Penal Law § 15.25 states that "[i]ntoxication is not, as such, a defense to a criminal charge; but in any prosecution for an offense, evidence of intoxication of the defendant may be offered by the defendant whenever it is relevant to negative an element of the crime charged." Although there was evidence in this case that defendant consumed alcohol, and thus the jury could have concluded that he was intoxicated, "it is well settled that [a]n intoxicated person can [*3]form the requisite criminal intent to commit a crime, and it is for the trier of fact to decide if the extent of the intoxication acted to negate the element[s] of intent' " and knowledge (People v Williams, 158 AD3d 1170, 1171 [4th Dept 2018], lv denied 31 NY3d 1018 [2018]; see People v Principio, 107 AD3d 1572, 1573 [4th Dept 2013], lv denied 22 NY3d 1090 [2014]). Furthermore, it is also well settled that

" [a] defendant may be presumed to intend the natural and probable consequences of his [or her] actions . . . , and [i]ntent may be inferred from the totality of conduct of the accused' " (People v Meacham, 151 AD3d 1666, 1668 [4th Dept 2017], lv denied 30 NY3d 981 [2017]; see Williams, 158 AD3d at 1170).

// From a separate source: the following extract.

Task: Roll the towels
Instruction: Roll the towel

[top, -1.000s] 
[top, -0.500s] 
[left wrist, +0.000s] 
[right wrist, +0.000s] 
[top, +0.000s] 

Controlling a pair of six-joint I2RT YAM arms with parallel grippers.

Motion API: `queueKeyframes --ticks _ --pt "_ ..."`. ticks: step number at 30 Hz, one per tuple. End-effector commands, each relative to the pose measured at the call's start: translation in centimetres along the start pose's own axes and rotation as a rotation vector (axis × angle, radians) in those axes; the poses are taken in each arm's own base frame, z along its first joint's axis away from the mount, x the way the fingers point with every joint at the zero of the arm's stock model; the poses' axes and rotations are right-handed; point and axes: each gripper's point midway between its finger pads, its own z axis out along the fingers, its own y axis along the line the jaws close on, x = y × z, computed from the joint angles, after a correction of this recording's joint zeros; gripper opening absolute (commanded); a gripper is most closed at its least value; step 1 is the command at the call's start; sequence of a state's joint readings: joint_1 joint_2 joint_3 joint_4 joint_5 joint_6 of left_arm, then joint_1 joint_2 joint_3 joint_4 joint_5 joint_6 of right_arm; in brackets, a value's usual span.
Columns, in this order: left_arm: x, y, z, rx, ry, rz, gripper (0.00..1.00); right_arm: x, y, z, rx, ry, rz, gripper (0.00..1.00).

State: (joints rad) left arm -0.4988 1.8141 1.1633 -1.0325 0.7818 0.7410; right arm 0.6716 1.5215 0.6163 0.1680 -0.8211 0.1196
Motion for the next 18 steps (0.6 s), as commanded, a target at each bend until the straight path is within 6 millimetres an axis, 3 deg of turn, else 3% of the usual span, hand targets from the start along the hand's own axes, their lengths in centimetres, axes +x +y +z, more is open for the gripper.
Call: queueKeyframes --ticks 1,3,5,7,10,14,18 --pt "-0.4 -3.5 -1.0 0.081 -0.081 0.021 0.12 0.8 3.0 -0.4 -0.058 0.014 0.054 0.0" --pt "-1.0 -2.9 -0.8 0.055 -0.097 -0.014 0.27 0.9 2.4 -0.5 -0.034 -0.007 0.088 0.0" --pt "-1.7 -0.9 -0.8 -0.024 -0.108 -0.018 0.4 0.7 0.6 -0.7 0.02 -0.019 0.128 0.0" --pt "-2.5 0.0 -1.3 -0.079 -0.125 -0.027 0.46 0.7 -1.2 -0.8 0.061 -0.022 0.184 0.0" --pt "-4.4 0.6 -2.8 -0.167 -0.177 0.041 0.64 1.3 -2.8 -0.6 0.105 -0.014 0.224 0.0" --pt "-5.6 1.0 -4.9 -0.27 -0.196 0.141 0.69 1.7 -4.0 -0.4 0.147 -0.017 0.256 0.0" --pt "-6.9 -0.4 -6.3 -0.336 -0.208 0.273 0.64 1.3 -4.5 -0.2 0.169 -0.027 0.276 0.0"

In addition, with respect to the burglary charge, "a defendant's intent to commit a crime may be inferred from the circumstances of the entry . . . , as well as from defendant's actions and assertions when confronted" (People v Maier, 140 AD3d 1603, 1603-1604 [4th Dept 2016], lv denied 28 NY3d 933 [2016] [internal quotation marks omitted]; see People v Gaines, 74 NY2d 358, 362 n 1 [1989]; People v Ramirez, 278 AD2d 897, 897 [4th Dept 2000], lv denied 96 NY2d 833 [2001]). Here, the evidence established that defendant armed himself with a loaded weapon, made several attempts to enter the dwelling at issue by cutting screens and attempting to force open a door, eventually entered through a second-story window, took property and threw it out of the window to a spot where it could be retrieved and loaded into a waiting vehicle, and immediately fled when confronted by the homeowner. Based on that evidence and all the other evidence in the record, we reject defendant's contention that the evidence of his intoxication negated the elements of intent and knowledge for the crimes of which he was convicted (see People v Madore, 145 AD3d 1440, 1440 [4th Dept 2016], lv denied 29 NY3d 1034 [2017]; People v Jackson, 269 AD2d 867, 867 [4th Dept 2000], lv denied 95 NY2d 798 [2000]).

Contrary to defendant's further contention, the integrity of the grand jury proceedings was not impaired by the prosecutor's failure to instruct the grand jurors on intoxication. The People were not required to give an intoxication charge to the grand jury because there was insufficient evidence of intoxication presented in that forum, and the People were also not required to present evidence of any mitigating defense (see People v Lancaster, 69 NY2d 20, 30 [1986], cert denied 480 U.S. 922 [1987]; People v Walton, 70 AD3d 871, 874 [2d Dept 2010], lv denied 14 NY3d 894 [2010]) and, "[l]ike a mitigating defense, intoxication merely reduces the gravity of the offense by negating an element" (People v Harris, 98 NY2d 452, 475 [2002]). "The People generally enjoy wide discretion in presenting their case to the [g]rand [j]ury . . . and are not obligated to search for evidence favorable to the defense or to present all evidence in their possession that is favorable to the accused" (Lancaster, 69 NY2d at 25-26). Although the prosecutor has a duty to instruct the grand jury regarding any complete defense, "the prosecutor's obligation to instruct the [g]rand [j]ury on a particular defense depends upon whether that defense has the potential for eliminating a needless or unfounded prosecution' " (id. at 27, quoting People v Valles, 62 NY2d 36, 38 [1984]). Here, we conclude that "[t]he People here were not required to instruct the grand jury on intoxication" (Harris, 98 NY2d at 475).

The sentence is not unduly harsh or severe. We have considered defendant's remaining contentions in his main brief and the contentions in his pro se supplemental brief, and we conclude that none warrants reversal or modification of the judgment.